В предвидении будущего есть что‑то старомодное. Большая часть предсказаний, вроде трехдневной рабочей недели, личных джет‑паков и безбумажного офиса, больше говорят о временах, когда делались сами прогнозы, чем о наших днях. Когда кто‑то простирает руку и указывает в будущее, неплохо бы посмотреть, кому эта рука принадлежит.
Возможность появления универсального искусственного интеллекта уже давно привлекает любителей гаданий с помощью хрустального шара, причем из числа приверженцев как утопических, так и антиутопических взглядов. И все же спекуляции на эту тему достигли такой остроты и интенсивности только за последние несколько месяцев (недаром Edge выбрал именно такой вопрос), что можно сделать кое‑какие выводы о нас и о нашей культуре сегодня.
Нам уже некоторое время известно, что машины могут превзойти людей в сообразительности в узком смысле слова. Вопрос в том, делают ли они это таким способом, который может или должен походить на более широкий модус человеческого мышления. Даже в такой «послушной» области, как шахматы, компьютер и человек сильно расходятся.
«Послушные» проблемы (например, задача определить высоту горы), которые правильно сформулированы и имеют четкие решения, легко перемалываются жерновами узкоспециализированного мышления. Еще более узкое мышление тоже бывает востребовано, например когда нужно перебрать огромные массивы данных в поиске корреляций, не отвлекаясь на размышления об их причинах.
Но многие из стоящих перед нами проблем – от социального неравенства до выбора школ для наших детей – это «коварные» проблемы, потому что у них нет верных или неверных решений (хотя мы надеемся, что одни из них лучше, а другие хуже). Они исключительно зависимы от контекста и имеют сложную совокупность причин, которые меняются в зависимости от уровня толкования. Эти проблемы плохо сочетаются с узким вычислительным мышлением. Факты в них перемешаны с ценностями, отражая пронизанное эмоциями человеческое мышление, которое их создало.

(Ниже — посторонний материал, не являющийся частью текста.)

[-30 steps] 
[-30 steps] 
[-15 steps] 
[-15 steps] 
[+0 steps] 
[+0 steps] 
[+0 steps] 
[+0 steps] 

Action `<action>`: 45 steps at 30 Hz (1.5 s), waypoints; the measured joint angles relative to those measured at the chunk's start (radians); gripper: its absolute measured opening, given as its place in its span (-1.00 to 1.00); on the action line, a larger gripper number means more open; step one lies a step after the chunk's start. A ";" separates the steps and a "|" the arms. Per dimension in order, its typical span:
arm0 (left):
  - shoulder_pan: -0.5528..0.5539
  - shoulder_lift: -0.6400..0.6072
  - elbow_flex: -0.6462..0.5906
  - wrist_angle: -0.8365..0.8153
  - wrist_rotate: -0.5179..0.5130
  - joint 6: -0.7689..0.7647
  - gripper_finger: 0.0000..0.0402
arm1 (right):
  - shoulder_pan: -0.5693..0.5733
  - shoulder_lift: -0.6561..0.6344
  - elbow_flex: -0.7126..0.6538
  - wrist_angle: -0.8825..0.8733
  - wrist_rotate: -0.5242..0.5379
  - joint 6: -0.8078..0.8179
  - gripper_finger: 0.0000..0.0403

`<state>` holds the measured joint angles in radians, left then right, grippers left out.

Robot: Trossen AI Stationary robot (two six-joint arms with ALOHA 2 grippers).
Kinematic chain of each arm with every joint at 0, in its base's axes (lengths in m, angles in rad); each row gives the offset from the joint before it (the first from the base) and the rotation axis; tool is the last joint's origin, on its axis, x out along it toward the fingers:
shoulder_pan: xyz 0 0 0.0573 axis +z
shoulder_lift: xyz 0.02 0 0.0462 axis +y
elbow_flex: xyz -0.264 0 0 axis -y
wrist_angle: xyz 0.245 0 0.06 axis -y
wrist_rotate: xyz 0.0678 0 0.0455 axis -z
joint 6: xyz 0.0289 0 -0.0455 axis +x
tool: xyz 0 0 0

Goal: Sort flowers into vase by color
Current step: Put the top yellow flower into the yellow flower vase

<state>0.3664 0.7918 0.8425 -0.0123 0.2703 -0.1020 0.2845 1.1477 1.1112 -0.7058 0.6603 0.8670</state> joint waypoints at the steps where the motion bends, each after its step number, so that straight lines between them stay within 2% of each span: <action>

Для решения «коварных» проблем требуется именно человеческое суждение, даже если оно в каком‑то смысле нелогично, особенно в сфере морали. Несмотря на логическое обоснование консеквенциалистского образа мышления, который может воспроизвести компьютер, склонность человека отличать действие от бездействия и смешивать результаты и намерения (как в принципе двойного эффекта) означает, что если нам нужны долгосрочные решения, то они должны удовлетворять человеческим инстинктам судей, то есть нас.
И именно это свойство нашего разума (сформированное эволюционными факторами) указывает на зияющую пропасть между человеческим мышлением и мышлением машины. Мышление не бывает мотивированным без определенных предпочтений, а у машин собственных предпочтений нет. Только разумы, которые понимают, что такое причина и следствие, способны формировать мотивы. Потому, если цели, желания, ценности – свойства человеческого разума, зачем тогда делать прогнозы о том, что искусственные сверхразумы станут чем‑то большим, чем инструменты в руках тех, кто их программирует и у кого есть свои предпочтения.
Если сумбурность предсказаний об искусственном интеллекте и машинном обучении нам о чем‑то и говорит, то точно не о том, что машина в скором времени сумеет эмулировать человеческий разум. Мы можем запросто добиться того же, рожая больше детей и давая им хорошее образование. Скорее, она говорит нам о том, что аппетиты растут.
Мы, понятное дело, восхищены нынешними достижениями вычислительной науки и теми, которые еще впереди; я бы с удовольствием запрыгнул в вагон этого виртуального беспилотного поезда, несущегося в светлое будущее. Но такое восхищение ведет к своеобразным перекосам в нашей культуре. Прежде метафорой мышления была «республика букв» – литература, а теперь оно все больше ассоциируется с компьютерами. Позади остается некогда спокойный, а ныне тревожный тип личности со складом ума скорее текстовым, нежели символьным. Мы начинаем новую жизнь, утомившись от неуклюжей несостоятельности беспорядочного мышления. Неудивительно, что министр образования Великобритании недавно посоветовала подросткам, стремящимся преуспеть в жизни, отдавать предпочтение точным наукам, а не искусству или гуманитарным дисциплинам. Простота и очевидность успеха определенного рода придает узкоспециализированному мышлению притягательный блеск.
Но кое‑что теряется, если целые области исследования становятся успешными или терпят неудачу из‑за такой узкой специализации мышления, и возникает новая проблема. Помимо истины, нам также необходимо думать о добре и красоте – и о коварстве тоже. Для этого требуется словарный запас, лучше отражающий нашу противоречивую природу (которую можно считать и «багом», и «фичей»). Понятное стремление сделать «коварные» проблемы «послушными» ведет нас к тому, чтобы умерить свои аппетиты.